1. A method for recycling molten salt from electrorefining processes, the method comprising:

a) providing a single vessel containing a molten salt electrolyte bath comprising actinide metal ions therein;

b) collecting actinide metals onto a first plurality of cathodes immersed in the molten salt electrolyte bath, wherein the cathodes are maintained at a first voltage potential;

c) removing the first plurality of cathodes from the molten salt electrolyte bath and inserting a second plurality of cathodes into the molten salt electrolyte bath;

d) maintaining the second plurality of cathodes at a second voltage potential that is more negative than the first potential to cause rare earth metal to collect onto the second plurality of cathodes;

e) removing the second plurality of cathodes from the molten salt electrolyte bath;

f) inserting the first plurality of cathodes with collected actinide metals and adding uranium metal into the molten salt electrolyte bath; and

g) chlorinating the inserted actinide metals and added uranium metal within the single vessel, wherein actinide metal ions are replenished within the molten salt electrolyte bath.

2. The method as recited in claim 1 wherein the chlorinating step utilizes chlorine gas generated during the collecting steps.

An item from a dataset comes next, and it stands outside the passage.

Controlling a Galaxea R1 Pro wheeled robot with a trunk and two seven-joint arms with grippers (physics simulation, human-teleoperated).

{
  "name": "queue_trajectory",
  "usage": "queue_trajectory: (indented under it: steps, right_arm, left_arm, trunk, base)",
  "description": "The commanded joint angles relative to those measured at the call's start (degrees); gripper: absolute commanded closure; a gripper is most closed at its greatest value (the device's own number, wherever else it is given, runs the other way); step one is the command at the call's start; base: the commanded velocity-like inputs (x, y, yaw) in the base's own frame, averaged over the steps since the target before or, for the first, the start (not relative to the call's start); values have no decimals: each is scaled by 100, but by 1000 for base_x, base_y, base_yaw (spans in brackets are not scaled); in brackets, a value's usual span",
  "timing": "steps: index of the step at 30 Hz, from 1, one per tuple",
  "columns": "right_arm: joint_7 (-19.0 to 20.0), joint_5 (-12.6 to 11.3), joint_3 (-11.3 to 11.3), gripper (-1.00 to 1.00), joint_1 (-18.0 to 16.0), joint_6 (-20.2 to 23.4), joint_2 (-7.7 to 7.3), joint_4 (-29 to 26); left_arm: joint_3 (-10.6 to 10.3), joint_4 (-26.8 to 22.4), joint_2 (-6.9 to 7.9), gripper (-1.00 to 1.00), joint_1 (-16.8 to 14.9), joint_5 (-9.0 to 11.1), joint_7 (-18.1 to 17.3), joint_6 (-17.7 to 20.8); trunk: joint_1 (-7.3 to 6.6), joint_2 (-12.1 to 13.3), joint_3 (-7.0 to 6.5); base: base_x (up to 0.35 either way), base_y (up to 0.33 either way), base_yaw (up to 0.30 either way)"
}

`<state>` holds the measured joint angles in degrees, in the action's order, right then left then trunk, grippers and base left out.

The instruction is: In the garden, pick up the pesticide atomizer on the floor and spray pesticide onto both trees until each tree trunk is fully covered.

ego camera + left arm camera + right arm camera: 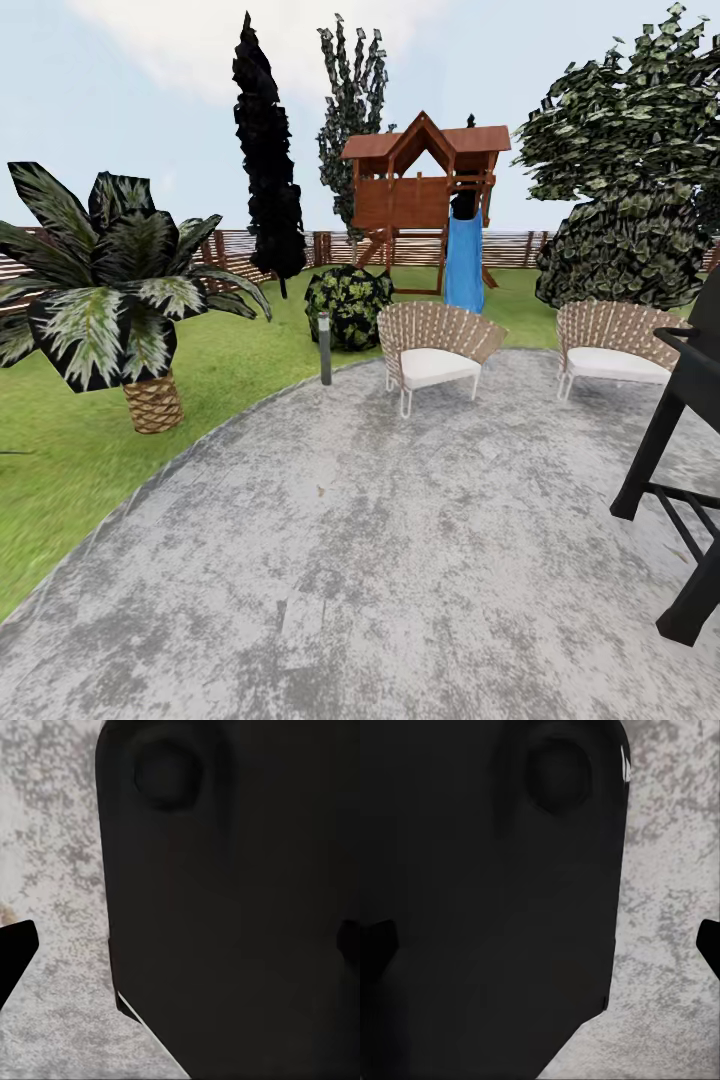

3. The method as recited in claim 1 wherein the actinide metals are collected on the first plurality of cathodes at a first temperature.

4. The method as recited in claim 3 wherein the rare earth metal is collected on the second plurality of cathodes at a second temperature.

5. The method as recited in claim 4 wherein the second temperature is higher than the first temperature.

6. The method as recited in claim 2 wherein the chlorine gas is injected into the bottom of the molten salt electrolyte bath from interior regions of an anode while the first plurality of cathodes is in the molten salt electrolyte bath and electrically connected to the anode.

7. The method as recited in claim 1 wherein the first plurality of cathodes remains in the vessel and not immersed in the molten salt electrolyte bath while the second plurality of cathodes is in the molten salt electrolyte bath.

8. The method as recited in claim 1 wherein cathodes comprising the second plurality of cathodes are different from cathodes comprising the first plurality of cathodes.

9. The method as recited in claim 1 wherein the rare earth metal is used as feedstock for ceramic waste forms.